• THE PROBLEM: Note every line in the entries that contains the string "camera", and copy it.

• DATA SECTION:
━━━━━━━━━━━━━━━━━━━━━━━━━━━━━━

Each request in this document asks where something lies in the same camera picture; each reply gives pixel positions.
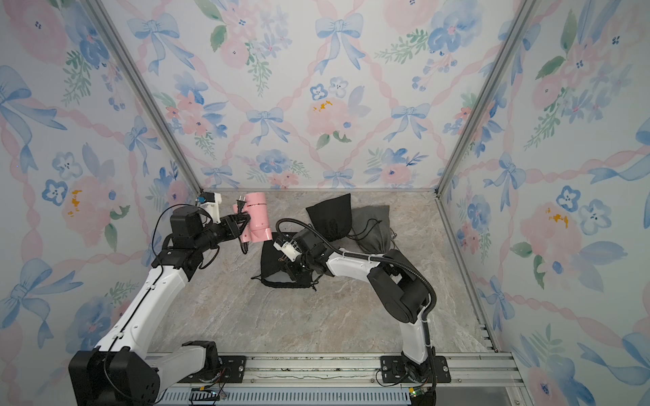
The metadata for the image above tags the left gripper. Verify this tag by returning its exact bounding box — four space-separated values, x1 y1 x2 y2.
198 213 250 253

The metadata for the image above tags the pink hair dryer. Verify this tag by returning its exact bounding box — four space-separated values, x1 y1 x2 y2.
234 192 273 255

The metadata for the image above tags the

━━━━━━━━━━━━━━━━━━━━━━━━━━━━━━

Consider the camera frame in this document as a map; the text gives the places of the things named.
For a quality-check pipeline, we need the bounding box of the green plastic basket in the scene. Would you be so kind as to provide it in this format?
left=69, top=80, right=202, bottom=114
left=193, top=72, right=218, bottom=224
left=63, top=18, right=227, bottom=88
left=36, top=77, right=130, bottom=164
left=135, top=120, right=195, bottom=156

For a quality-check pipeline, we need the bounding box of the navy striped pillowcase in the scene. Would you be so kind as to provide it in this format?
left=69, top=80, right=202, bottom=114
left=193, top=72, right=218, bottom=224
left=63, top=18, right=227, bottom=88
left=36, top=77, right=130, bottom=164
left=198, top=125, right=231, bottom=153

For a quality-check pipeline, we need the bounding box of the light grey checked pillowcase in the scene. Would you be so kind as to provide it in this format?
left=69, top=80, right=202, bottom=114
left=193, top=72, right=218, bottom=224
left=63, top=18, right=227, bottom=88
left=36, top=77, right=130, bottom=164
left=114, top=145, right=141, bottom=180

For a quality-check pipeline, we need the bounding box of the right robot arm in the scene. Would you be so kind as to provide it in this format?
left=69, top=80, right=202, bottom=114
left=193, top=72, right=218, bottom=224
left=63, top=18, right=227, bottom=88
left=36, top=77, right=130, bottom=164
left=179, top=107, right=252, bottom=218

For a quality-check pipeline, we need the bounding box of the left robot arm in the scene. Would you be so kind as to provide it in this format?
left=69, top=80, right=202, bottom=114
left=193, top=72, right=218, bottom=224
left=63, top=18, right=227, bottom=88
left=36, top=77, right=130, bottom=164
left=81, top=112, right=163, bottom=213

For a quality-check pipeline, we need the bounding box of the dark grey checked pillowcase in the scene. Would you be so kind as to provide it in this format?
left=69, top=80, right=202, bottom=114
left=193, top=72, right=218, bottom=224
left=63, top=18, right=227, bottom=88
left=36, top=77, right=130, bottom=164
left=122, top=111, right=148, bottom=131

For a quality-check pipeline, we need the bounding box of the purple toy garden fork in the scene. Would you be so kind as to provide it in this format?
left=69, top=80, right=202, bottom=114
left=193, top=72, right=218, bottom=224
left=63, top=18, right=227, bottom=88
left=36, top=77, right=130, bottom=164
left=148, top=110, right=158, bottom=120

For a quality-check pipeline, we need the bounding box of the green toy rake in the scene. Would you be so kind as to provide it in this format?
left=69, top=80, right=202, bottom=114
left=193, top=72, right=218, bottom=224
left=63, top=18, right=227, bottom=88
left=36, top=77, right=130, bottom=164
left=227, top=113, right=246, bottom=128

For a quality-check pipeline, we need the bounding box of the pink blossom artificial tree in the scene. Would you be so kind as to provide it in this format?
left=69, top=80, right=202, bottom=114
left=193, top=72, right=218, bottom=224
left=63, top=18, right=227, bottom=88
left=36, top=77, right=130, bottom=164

━━━━━━━━━━━━━━━━━━━━━━━━━━━━━━

• EXERCISE ANSWER:
Each request in this document asks where something lies in the same camera picture; each reply gives pixel positions.
Consider the camera frame in this document as a map; the text gives the places of the things named.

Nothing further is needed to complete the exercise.